REQUIRED WORK =
Please copy, exactly as written, the span from the first line below to the line that contains "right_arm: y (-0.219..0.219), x", including both, and skip the pictures.

WORKING DATA =
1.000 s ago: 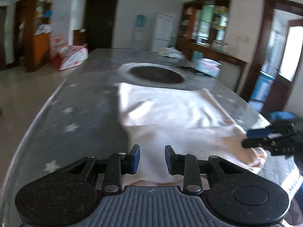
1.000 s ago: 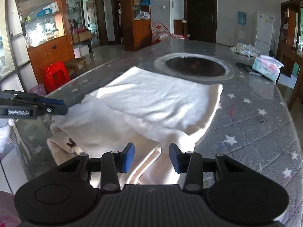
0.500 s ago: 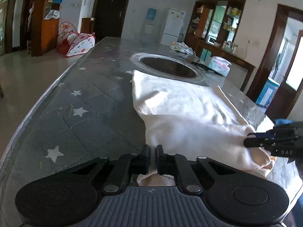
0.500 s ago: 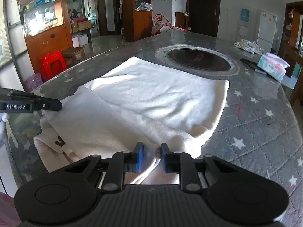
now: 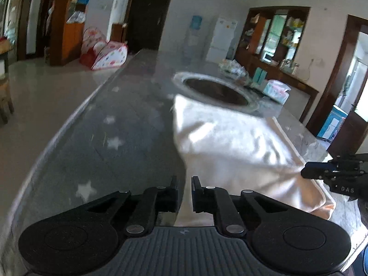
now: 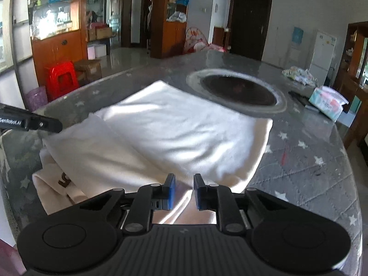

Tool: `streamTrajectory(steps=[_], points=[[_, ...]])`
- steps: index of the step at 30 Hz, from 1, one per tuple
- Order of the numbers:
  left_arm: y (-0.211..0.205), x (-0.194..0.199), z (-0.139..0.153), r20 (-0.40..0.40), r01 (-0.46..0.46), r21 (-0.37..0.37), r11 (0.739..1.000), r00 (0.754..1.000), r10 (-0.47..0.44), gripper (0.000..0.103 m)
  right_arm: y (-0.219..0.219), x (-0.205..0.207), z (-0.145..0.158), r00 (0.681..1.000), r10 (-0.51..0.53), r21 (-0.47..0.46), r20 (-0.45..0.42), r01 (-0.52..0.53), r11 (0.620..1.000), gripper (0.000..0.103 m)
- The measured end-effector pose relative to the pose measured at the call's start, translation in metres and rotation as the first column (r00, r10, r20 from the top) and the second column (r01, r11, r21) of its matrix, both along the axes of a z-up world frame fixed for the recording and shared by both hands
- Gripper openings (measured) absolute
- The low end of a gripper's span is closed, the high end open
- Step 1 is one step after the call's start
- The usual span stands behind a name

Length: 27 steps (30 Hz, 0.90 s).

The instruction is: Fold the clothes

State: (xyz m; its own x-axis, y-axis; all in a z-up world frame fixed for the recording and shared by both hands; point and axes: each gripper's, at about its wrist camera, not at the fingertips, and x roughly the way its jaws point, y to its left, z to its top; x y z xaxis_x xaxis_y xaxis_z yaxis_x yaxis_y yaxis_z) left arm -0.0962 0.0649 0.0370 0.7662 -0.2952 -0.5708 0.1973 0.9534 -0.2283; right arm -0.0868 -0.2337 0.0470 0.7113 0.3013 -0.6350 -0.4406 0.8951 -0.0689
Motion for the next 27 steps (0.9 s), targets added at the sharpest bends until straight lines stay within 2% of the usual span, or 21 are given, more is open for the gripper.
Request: streamTrajectory(steps=[4,7,10,12,14,15,17,19,22,27], points=[[-0.023,0.01,0.009,0.037,0.109,-0.013,0.994,0.993,-0.108,0.011,0.003,-0.004,0.006,0.999,0.045,0.031,-0.007,-0.044,0.999,0.017],[-0.041,0.023,0.001,0.022,0.15,-0.015,0.989,0.989,-0.15,0.01,0.01,-0.004,0.001,0.997,0.076,0.028,-0.024,-0.075,0.997,0.017],[-0.043,0.038,-0.012,-0.017,0.086,0.017,0.996,0.996,-0.086,0.009,0.013,-0.003,-0.005,0.995,0.084,0.016,-0.043,-0.084,0.996,0.022],[-0.035,0.045,-0.019,-0.046,0.023,0.039,0.999,0.999,-0.022,0.004,0.011,-0.001,-0.009,0.995,0.081,0.012,-0.056,-0.081,0.997,0.023],[-0.022,0.046,-0.019,-0.062,0.008,-0.007,1.0,0.998,-0.009,0.004,0.009,0.0,-0.013,0.994,0.078,0.01,-0.072,-0.077,0.997,0.023],[-0.02,0.046,-0.016,-0.058,-0.002,0.007,1.0,0.998,0.003,0.004,0.008,0.0,-0.014,0.994,0.08,0.013,-0.073,-0.079,0.997,0.023],[-0.015,0.049,-0.009,-0.044,-0.01,0.018,1.0,0.999,0.01,0.004,0.006,-0.001,-0.013,0.994,0.086,0.02,-0.072,-0.085,0.996,0.024],[-0.008,0.058,-0.003,-0.047,-0.008,-0.023,1.0,0.999,0.007,0.004,0.006,-0.001,-0.012,0.993,0.088,0.025,-0.073,-0.086,0.996,0.026],[-0.009,0.076,0.004,-0.041,-0.004,-0.045,0.999,0.999,0.002,0.004,0.006,-0.001,-0.013,0.993,0.089,0.028,-0.074,-0.087,0.996,0.029],[-0.019,0.118,-0.006,-0.069,0.006,-0.027,1.0,0.998,-0.008,0.004,0.007,-0.001,-0.013,0.993,0.091,0.036,-0.077,-0.088,0.995,0.032]])
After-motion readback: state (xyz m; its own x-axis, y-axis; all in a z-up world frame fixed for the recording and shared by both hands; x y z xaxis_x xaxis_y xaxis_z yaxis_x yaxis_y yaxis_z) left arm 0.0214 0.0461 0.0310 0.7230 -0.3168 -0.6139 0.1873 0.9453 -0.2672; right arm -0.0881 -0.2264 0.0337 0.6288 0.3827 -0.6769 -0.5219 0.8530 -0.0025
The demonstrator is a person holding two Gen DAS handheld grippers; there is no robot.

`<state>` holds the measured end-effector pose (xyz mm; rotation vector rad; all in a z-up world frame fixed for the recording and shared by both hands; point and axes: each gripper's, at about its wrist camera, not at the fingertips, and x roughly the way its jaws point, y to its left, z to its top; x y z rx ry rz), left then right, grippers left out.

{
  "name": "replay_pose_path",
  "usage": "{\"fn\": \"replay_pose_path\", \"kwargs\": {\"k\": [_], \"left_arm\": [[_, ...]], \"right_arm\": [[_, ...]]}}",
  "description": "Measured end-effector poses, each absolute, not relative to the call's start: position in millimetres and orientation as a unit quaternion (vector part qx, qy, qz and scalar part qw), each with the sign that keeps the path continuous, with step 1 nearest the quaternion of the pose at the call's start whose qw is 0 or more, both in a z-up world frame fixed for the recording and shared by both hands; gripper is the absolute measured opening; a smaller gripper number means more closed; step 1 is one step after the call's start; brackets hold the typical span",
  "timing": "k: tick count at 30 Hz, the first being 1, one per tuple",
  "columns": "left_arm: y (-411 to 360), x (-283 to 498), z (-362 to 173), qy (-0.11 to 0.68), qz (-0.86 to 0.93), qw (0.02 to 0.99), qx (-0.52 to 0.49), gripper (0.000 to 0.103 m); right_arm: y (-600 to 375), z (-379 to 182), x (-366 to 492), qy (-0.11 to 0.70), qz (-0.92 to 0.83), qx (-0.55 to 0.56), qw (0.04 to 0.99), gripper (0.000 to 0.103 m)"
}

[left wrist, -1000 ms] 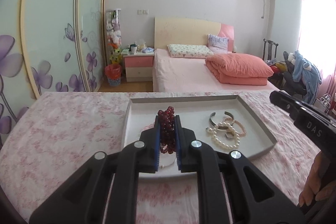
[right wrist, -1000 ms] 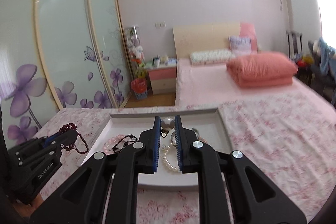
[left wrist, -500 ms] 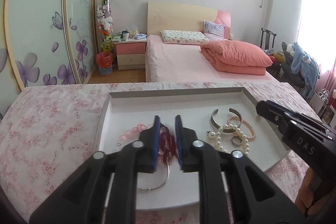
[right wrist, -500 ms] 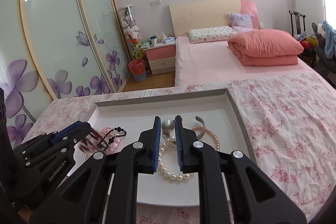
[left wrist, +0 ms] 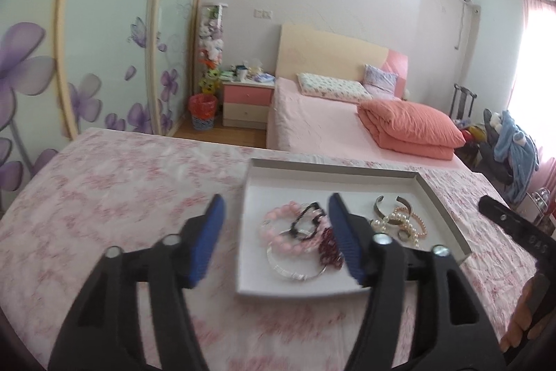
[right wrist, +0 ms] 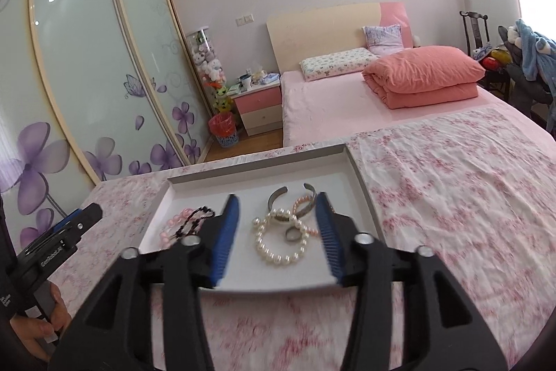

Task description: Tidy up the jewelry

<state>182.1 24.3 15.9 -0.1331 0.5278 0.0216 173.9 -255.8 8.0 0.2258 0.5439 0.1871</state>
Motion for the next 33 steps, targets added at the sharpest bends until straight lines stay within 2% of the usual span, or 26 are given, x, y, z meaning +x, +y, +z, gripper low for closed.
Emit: {"fn": "replay_pose_path", "kwargs": {"k": [1,3,6,9,14,20,33], "left_arm": [[27,172,17,0.256,0.017,0.964,-0.066,0.072],[35,153,20,0.25,0.023,0.965,-0.07,0.086],[45,122,24,0.238,0.036,0.968,-0.074,0.097],[46,100,25,0.227,0.044,0.971,-0.068,0.099],[39,66,21,0.207,0.048,0.976,-0.051,0.099],[25,42,16,0.197,0.042,0.979,-0.027,0.099],[14,9,11,0.196,0.034,0.98,-0.028,0.099]], "right_arm": [[-256,10,165,0.265,0.091,0.107,0.954,0.057],[-255,14,146,0.257,0.088,0.101,0.957,0.067],[-256,18,122,0.246,0.084,0.099,0.961,0.078],[-257,21,102,0.234,0.082,0.097,0.964,0.091],[-253,23,79,0.214,0.075,0.073,0.971,0.101],[-247,19,59,0.191,0.071,0.035,0.978,0.101],[-249,-6,18,0.165,0.069,0.031,0.983,0.101]]}}
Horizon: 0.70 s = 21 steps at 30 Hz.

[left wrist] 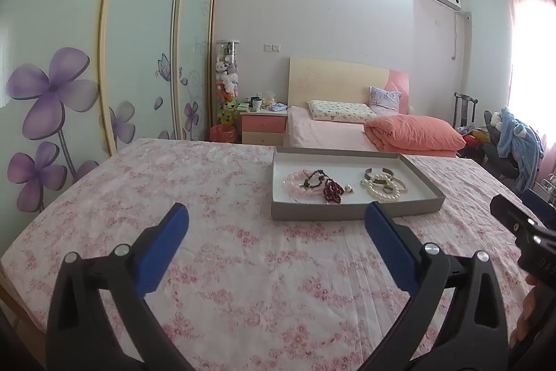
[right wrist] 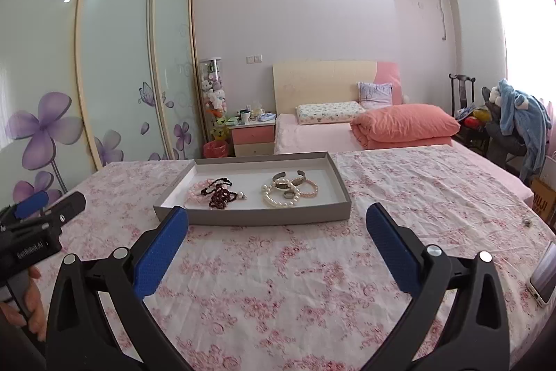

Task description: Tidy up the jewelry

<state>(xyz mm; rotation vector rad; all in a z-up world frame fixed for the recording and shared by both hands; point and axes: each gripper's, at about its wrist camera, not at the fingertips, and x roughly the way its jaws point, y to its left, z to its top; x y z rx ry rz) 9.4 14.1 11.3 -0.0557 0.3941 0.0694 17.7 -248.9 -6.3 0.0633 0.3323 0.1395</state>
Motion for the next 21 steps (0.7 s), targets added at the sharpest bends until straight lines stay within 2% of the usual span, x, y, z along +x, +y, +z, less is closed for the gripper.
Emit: {"fn": "replay_pose_path", "kwargs": {"k": [21], "left_arm": [[0,0,-1,0.194,0.024,0.981,-0.007,0.099]], "right_arm": [[-250,-16,11,0.174,0.075,0.025,0.982,0.101]]}}
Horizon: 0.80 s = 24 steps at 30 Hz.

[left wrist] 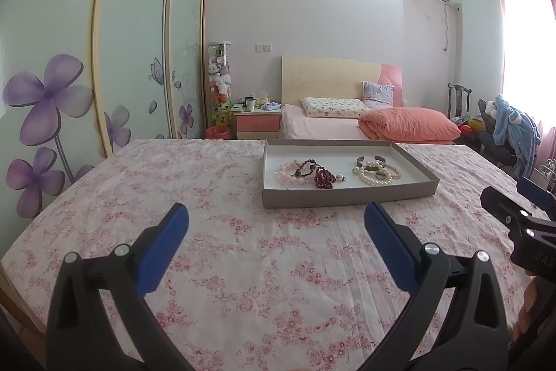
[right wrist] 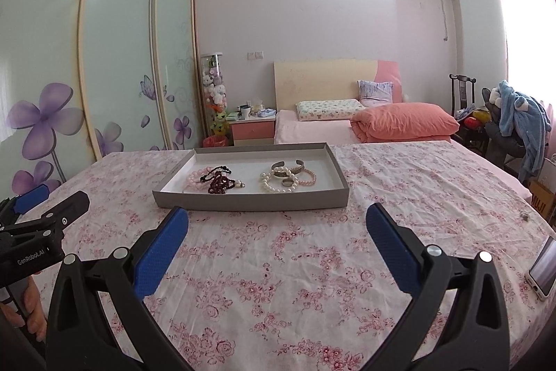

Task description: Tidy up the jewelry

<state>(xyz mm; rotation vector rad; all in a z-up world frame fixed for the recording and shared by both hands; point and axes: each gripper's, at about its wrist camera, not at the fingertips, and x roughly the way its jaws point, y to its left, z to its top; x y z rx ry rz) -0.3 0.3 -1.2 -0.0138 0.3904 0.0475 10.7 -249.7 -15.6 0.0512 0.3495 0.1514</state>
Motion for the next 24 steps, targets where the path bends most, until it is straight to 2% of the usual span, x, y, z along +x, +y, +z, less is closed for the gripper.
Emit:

ANSWER FOR THE TASK =
1.000 s ago: 
1.000 s ago: 
0.500 s ago: 
0.500 s ago: 
now: 
now: 

Tool: `streamTrajectory(steps=[_], points=[[_, ...]])`
- steps: index of the step at 30 Hz, from 1, one per tuple
- Order of the numbers:
  left_arm: y (-0.211..0.205), x (-0.194..0.199), z (-0.139..0.153), r20 (-0.40..0.40), r01 (-0.46..0.46), r21 (-0.37..0.37), r11 (0.739..1.000), r00 (0.754..1.000), r10 (-0.47..0.44), gripper (0.000..0.103 m)
  right_arm: y (-0.219..0.219), x (-0.205..0.207), z (-0.145..0.158), r00 (0.681..1.000), r10 (-0.51..0.53), r21 (-0.47..0.46), r20 (-0.45..0.42), r01 (-0.52..0.53), r11 (0.620..1.000), gripper (0.000..0.103 m)

There is no more to the output, and the exercise is done.